Two friends take divergent paths through the priesthood in war-torn Colombia, keeping their homosexuality under wraps.
Manrique’s sixth novel (Cervantes Street, 2012, etc.) is set against the drug-fueled violence that’s afflicted the author’s native Colombia for decades—families “hacked to pieces” by soldiers, severed heads displayed as threats by bandoleros. The church is one of the few escape hatches out of poverty and bloodshed, so two young men, Lucas and Ignacio, are nudged into the priesthood. They meet in high school in the early 1990s, and though they have different temperaments—Lucas is gregarious and earnest, Ignacio moody and headstrong—they quickly develop a romantic affection for each other that’s complicated by both church doctrine and their different backgrounds. (“[Ignacio] was an Indian and Lucas was a white-looking mestizo,” a particular pressure point for Ignacio.) The two wind up at the same seminary, they launch a relationship, keeping their affair hidden for the next decade and a half while they lead separate parishes in Bogota. (Ignacio’s is a particularly challenging assignment, filled with refugees from drug violence.) Stress, shame, questioning God, and a descent into drugs and reckless sex ensue, which Manrique depicts more in a spirit of lament than moral judgment—the noble urge to do God’s work warps under the pressure to remain chaste and quiet our affections.

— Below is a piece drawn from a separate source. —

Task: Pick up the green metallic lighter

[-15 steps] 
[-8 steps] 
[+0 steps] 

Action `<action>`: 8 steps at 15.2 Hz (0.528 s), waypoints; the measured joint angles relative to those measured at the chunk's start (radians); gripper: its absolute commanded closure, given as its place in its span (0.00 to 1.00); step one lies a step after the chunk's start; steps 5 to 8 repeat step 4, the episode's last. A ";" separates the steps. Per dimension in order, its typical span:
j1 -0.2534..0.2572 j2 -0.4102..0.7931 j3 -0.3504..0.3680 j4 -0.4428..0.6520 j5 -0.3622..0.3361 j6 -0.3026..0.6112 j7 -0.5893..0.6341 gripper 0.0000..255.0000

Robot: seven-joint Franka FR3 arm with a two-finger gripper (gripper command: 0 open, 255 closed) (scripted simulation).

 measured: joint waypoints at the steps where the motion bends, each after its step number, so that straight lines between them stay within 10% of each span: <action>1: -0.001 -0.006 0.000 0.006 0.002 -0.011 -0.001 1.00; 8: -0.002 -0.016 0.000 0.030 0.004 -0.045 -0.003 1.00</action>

Still, the story’s arc leans toward melodrama, evoking a bygone era of gay romance where a lover was all but obligated to die for perceived sins. That's tempered somewhat by Manrique's thoughtful use of the theological backdrop following Ignacio’s mournful contemplation of God as a being “drunk on his infinite inventiveness,” using men as playthings.
A novel that strives to encompass drug violence, faith, and sexuality, though not entirely cohesively.